# [Task directions]
Lines from the line with "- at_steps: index" to the line with "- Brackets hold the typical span" in the entries below, and only those, must be output exactly, with both ends included.

Records from a data source:
________

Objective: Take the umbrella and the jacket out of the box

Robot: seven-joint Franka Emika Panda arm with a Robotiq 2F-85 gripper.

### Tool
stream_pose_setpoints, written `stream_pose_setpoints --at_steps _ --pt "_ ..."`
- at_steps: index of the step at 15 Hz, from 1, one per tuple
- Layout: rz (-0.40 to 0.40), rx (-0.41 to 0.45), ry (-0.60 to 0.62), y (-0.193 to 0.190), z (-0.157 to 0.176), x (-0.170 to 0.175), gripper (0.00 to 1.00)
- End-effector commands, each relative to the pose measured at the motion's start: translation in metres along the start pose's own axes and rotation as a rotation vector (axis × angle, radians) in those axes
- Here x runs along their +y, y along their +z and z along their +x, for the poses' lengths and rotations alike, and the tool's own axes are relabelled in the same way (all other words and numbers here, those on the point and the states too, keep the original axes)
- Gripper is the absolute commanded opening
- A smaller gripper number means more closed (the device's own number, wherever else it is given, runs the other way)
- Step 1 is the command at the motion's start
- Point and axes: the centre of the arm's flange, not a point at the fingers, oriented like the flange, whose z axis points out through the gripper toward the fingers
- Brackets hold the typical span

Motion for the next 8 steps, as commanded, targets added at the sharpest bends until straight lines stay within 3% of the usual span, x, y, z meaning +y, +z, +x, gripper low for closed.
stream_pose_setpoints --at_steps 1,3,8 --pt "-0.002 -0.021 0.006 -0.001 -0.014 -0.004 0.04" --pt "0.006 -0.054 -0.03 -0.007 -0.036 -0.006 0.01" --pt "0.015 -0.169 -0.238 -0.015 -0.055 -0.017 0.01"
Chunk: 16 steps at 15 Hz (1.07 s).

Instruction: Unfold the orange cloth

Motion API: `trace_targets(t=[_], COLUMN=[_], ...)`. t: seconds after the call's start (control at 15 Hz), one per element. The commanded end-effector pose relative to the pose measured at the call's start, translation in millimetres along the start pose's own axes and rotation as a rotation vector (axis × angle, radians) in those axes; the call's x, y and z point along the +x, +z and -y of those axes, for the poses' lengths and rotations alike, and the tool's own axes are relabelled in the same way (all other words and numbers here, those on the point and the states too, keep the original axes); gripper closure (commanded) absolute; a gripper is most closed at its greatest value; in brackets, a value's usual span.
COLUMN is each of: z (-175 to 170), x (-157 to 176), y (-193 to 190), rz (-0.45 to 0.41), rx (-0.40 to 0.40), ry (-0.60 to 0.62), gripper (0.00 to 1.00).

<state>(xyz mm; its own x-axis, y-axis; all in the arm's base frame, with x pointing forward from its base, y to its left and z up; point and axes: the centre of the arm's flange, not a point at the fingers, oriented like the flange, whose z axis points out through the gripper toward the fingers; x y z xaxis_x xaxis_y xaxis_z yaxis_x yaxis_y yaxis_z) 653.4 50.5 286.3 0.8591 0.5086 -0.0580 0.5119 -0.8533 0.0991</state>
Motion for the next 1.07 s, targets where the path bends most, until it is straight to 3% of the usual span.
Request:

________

# [Reply]
- at_steps: index of the step at 15 Hz, from 1, one per tuple
- Layout: rz (-0.40 to 0.40), rx (-0.41 to 0.45), ry (-0.60 to 0.62), y (-0.193 to 0.190), z (-0.157 to 0.176), x (-0.170 to 0.175), gripper (0.00 to 1.00)
- End-effector commands, each relative to the pose measured at the motion's start: translation in metres along the start pose's own axes and rotation as a rotation vector (axis × angle, radians) in those axes
- Here x runs along their +y, y along their +z and z along their +x, for the poses' lengths and rotations alike, and the tool's own axes are relabelled in the same way (all other words and numbers here, those on the point and the states too, keep the original axes)
- Gripper is the absolute commanded opening
- A smaller gripper number means more closed (the device's own number, wherever else it is given, runs the other way)
- Step 1 is the command at the motion's start
- Point and axes: the centre of the arm's flange, not a point at the fingers, oriented like the flange, whose z axis points out through the gripper toward the fingers
- Brackets hold the typical span

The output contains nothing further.